Releasing them felt like opening up more and gave space for something new.
My experiences of late tells me that the past only exists in our body.
What we do today gives ripples for tomorrow, and a life time of doing things without an authentic self love, does things to a body.
In the now, we can become conscious and allow a healing to take place. It can be to be aware of your body during training,
it can be to finally properly stretch or to exercise so that your posture or weak knees for example improves.
What we experience now, gives subtle and also massive pointers to what we have done in the past.
The last week after my TMT training, I find my self taking more and more responsebility of the NOW, and there is change happening.
My economy is straightening up, i’m getting things organized, my logistics is improving etc.
I’m taking more and more the reigns of my own life.
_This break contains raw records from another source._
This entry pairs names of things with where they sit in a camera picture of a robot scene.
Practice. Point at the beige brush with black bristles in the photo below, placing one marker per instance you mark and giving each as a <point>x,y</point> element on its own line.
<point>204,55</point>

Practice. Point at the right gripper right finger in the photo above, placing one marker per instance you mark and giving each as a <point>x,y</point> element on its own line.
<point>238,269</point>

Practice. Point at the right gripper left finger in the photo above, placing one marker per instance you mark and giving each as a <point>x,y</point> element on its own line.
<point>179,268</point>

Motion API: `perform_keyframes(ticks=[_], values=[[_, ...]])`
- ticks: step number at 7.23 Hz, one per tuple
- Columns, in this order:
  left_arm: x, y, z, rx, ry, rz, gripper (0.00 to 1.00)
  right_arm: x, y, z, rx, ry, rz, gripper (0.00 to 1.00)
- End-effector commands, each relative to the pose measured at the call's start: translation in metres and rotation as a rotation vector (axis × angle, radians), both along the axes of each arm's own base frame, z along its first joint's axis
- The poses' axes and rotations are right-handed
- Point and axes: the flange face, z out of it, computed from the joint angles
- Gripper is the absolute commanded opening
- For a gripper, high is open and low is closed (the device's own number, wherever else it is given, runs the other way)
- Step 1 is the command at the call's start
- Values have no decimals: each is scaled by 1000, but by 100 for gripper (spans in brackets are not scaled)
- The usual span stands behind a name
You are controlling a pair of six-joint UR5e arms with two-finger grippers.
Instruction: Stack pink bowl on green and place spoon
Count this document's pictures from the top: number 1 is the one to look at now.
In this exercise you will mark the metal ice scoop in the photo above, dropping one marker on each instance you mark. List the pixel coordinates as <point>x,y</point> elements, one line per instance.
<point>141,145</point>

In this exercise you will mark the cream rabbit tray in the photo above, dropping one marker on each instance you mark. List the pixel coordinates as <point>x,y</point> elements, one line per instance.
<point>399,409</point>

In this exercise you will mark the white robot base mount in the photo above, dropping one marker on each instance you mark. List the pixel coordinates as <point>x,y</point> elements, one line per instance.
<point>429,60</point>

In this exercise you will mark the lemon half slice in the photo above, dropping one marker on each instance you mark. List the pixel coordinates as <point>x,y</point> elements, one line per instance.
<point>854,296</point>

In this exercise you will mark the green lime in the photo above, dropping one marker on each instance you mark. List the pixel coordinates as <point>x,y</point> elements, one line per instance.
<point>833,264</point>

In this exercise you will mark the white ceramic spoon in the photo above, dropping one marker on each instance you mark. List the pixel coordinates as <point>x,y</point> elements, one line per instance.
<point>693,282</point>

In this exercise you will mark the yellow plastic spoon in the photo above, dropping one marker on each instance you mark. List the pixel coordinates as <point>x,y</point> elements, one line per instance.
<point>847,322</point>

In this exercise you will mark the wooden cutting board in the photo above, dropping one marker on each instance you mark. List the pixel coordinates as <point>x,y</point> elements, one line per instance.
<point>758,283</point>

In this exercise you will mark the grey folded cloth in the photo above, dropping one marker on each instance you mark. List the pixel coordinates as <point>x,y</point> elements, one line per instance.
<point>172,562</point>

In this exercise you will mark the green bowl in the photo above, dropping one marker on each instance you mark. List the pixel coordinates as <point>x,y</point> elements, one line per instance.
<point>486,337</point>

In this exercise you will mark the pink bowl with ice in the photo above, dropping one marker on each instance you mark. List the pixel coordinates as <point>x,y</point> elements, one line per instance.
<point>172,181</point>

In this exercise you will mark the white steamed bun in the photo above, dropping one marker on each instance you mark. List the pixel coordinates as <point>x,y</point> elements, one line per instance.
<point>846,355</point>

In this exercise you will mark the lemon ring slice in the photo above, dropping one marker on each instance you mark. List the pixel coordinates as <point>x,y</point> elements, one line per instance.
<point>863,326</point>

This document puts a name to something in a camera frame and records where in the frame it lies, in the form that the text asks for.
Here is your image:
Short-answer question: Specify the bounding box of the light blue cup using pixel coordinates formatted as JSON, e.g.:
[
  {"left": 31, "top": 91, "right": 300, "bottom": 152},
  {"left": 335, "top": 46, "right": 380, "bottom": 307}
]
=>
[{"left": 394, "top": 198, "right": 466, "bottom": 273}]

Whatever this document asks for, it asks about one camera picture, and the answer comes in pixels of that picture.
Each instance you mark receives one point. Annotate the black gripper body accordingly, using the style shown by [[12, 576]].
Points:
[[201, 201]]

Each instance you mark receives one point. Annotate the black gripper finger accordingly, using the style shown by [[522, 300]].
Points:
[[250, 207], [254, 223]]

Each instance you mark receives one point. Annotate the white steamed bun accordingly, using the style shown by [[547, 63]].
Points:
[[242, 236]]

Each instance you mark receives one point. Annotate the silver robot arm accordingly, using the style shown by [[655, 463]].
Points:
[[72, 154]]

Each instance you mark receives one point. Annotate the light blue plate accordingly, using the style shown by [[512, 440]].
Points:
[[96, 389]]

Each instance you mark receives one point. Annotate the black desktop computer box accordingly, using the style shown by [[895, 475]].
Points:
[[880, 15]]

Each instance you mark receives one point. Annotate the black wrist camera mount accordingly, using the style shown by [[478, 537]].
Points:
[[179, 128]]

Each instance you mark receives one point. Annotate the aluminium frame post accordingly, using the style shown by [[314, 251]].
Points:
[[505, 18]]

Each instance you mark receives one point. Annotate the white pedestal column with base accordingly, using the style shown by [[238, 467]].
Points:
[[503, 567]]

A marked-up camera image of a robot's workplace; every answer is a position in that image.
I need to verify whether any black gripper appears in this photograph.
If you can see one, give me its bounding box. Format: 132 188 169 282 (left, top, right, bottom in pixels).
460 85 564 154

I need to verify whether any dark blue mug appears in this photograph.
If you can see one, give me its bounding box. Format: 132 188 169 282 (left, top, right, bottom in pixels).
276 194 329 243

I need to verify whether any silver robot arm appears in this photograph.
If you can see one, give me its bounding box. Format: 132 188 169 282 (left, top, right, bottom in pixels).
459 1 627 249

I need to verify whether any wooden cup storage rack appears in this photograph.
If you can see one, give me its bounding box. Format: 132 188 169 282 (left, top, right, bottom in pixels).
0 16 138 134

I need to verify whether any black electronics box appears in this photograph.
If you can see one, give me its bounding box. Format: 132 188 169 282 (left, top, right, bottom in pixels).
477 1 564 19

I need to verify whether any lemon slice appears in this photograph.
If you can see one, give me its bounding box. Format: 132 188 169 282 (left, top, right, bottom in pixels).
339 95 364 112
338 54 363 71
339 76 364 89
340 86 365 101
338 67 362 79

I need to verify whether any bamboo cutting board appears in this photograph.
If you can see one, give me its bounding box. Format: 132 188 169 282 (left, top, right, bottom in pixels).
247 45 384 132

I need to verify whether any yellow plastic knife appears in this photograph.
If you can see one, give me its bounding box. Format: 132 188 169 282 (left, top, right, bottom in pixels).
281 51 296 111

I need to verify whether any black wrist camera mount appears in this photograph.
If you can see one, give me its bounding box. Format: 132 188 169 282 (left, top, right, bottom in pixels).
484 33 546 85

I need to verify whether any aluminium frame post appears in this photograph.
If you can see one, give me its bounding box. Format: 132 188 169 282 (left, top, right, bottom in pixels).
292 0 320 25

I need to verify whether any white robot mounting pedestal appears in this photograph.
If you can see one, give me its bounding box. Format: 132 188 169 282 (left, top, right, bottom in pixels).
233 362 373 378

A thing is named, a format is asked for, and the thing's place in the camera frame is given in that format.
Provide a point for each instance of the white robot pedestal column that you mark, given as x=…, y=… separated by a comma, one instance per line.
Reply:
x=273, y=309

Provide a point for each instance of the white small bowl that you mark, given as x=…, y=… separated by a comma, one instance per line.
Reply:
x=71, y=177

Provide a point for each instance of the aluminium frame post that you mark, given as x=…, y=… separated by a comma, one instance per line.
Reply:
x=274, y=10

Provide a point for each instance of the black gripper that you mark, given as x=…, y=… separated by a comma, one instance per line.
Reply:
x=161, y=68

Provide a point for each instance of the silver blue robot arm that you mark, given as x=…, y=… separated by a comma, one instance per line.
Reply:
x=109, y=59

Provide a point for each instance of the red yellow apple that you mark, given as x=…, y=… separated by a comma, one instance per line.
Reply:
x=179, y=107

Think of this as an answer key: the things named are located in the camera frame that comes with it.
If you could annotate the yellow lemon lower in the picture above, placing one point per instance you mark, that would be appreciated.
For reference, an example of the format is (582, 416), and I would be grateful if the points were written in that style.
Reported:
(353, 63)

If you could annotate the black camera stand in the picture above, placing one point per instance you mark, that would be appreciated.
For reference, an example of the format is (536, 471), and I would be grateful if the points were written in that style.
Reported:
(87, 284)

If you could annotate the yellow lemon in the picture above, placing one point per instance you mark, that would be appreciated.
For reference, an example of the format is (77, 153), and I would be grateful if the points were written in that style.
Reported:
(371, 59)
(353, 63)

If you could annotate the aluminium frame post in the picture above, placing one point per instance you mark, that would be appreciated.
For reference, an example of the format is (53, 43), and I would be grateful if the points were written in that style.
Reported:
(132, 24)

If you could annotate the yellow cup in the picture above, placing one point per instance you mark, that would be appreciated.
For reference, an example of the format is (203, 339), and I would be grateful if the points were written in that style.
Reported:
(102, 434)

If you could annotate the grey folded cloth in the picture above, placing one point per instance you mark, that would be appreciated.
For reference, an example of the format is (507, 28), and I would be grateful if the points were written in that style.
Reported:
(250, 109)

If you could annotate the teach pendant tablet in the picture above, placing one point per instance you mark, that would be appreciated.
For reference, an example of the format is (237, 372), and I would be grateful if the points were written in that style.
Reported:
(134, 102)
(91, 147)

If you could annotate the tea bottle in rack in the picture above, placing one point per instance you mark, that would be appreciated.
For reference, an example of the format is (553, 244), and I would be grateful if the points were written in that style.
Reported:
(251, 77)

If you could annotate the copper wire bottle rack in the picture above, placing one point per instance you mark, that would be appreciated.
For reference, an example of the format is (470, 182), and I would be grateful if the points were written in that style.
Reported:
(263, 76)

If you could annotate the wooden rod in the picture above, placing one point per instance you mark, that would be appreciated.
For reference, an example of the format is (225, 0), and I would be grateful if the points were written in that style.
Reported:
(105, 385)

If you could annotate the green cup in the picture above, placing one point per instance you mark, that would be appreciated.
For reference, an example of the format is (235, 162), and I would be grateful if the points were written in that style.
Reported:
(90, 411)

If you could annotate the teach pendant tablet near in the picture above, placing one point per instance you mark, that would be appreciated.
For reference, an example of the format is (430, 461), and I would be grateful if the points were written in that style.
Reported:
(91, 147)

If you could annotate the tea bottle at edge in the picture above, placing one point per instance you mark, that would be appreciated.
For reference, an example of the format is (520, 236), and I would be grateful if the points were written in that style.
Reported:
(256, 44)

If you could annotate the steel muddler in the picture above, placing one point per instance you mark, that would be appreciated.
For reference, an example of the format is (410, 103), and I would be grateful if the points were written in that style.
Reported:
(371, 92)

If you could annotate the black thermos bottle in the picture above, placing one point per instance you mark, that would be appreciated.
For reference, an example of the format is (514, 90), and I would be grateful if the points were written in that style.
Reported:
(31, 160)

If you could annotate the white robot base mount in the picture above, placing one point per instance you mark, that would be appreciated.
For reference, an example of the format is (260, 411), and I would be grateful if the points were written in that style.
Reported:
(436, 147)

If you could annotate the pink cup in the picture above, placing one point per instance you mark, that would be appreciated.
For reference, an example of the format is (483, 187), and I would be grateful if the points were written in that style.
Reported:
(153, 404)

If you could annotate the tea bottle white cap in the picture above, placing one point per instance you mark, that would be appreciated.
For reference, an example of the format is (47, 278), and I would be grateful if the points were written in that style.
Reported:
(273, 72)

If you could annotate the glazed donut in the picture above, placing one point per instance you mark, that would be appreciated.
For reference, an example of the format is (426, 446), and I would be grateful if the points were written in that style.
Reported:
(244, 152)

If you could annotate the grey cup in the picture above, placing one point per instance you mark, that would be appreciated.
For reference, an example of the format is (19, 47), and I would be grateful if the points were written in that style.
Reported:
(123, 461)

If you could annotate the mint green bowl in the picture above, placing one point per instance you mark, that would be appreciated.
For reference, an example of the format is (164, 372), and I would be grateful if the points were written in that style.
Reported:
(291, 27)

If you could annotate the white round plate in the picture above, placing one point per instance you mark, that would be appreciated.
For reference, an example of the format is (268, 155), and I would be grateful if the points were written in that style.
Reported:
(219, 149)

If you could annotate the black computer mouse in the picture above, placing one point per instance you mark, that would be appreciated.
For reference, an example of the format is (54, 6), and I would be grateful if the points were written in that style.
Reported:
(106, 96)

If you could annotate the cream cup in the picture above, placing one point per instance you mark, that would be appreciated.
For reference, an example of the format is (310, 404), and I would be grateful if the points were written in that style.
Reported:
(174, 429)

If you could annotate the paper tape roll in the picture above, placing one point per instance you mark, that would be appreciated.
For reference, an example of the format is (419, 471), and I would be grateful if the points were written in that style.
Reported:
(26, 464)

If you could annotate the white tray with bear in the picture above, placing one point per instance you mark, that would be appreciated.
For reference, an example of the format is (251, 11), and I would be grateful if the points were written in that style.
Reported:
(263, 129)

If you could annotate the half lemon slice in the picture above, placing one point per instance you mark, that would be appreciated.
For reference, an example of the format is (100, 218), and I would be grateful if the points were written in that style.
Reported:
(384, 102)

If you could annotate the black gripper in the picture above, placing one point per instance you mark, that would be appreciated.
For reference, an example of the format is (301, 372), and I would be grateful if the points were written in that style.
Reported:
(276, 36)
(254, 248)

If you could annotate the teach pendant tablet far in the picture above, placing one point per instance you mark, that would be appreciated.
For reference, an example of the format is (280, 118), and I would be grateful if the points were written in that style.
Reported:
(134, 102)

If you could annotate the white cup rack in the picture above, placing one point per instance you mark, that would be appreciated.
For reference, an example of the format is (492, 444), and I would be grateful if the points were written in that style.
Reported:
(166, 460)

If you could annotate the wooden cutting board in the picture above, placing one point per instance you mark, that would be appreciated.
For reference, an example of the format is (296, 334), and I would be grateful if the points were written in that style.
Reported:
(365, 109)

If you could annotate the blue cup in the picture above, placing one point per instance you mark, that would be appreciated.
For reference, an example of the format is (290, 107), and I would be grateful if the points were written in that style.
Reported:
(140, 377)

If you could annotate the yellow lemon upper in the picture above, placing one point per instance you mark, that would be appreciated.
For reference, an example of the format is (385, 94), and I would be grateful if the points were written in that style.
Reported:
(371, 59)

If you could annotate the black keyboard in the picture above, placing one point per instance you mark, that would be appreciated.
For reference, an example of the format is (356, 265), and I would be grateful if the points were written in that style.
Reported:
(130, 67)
The last 3,5 years now, I’ve been focused on my growth after me and Karoline went our separate ways.
It have taken a long time for me to come to terms with that part of my life.
Some women you simply cannot stop loving, and I’m lucky to have share a few years of my life with her.
I find my self in a very grateful place, grateful for the beautiful moments I got to share with her, grateful for the lessons I received.
I’m grateful for the love I have received, and that she chose to spend a part of her life with me.
I’m grateful for her. So far in my life she has been my greatest teacher.
I find my self often missing her, only to realize that I’m missing a thought. an Idea or a memory of what she was when we walked the road together. Now I do not know her, yet I feel this strong love and appreciation for her.
For a long time I struggled with this, feeling such strong love for someone who is not even a part of my life any more.
I saw that I was putting limitations on love, and most importantly my own capacity to love.
I have said no to love many times these last years, and I’ve extinguished a lot of fires with my thoughts, and that is okey.
Now that I have connected more deeply to my self, and that I have deeply connected with women on an entirely new level, things have definitely changed a lot. The TMT taught me valuable lessons in how to feel in your own body what someone else is experiencing. How to deeply feel someone, how to sense into them and feel where they want to be touched, caressed, or kissed.
I have released a lot of emotions lately.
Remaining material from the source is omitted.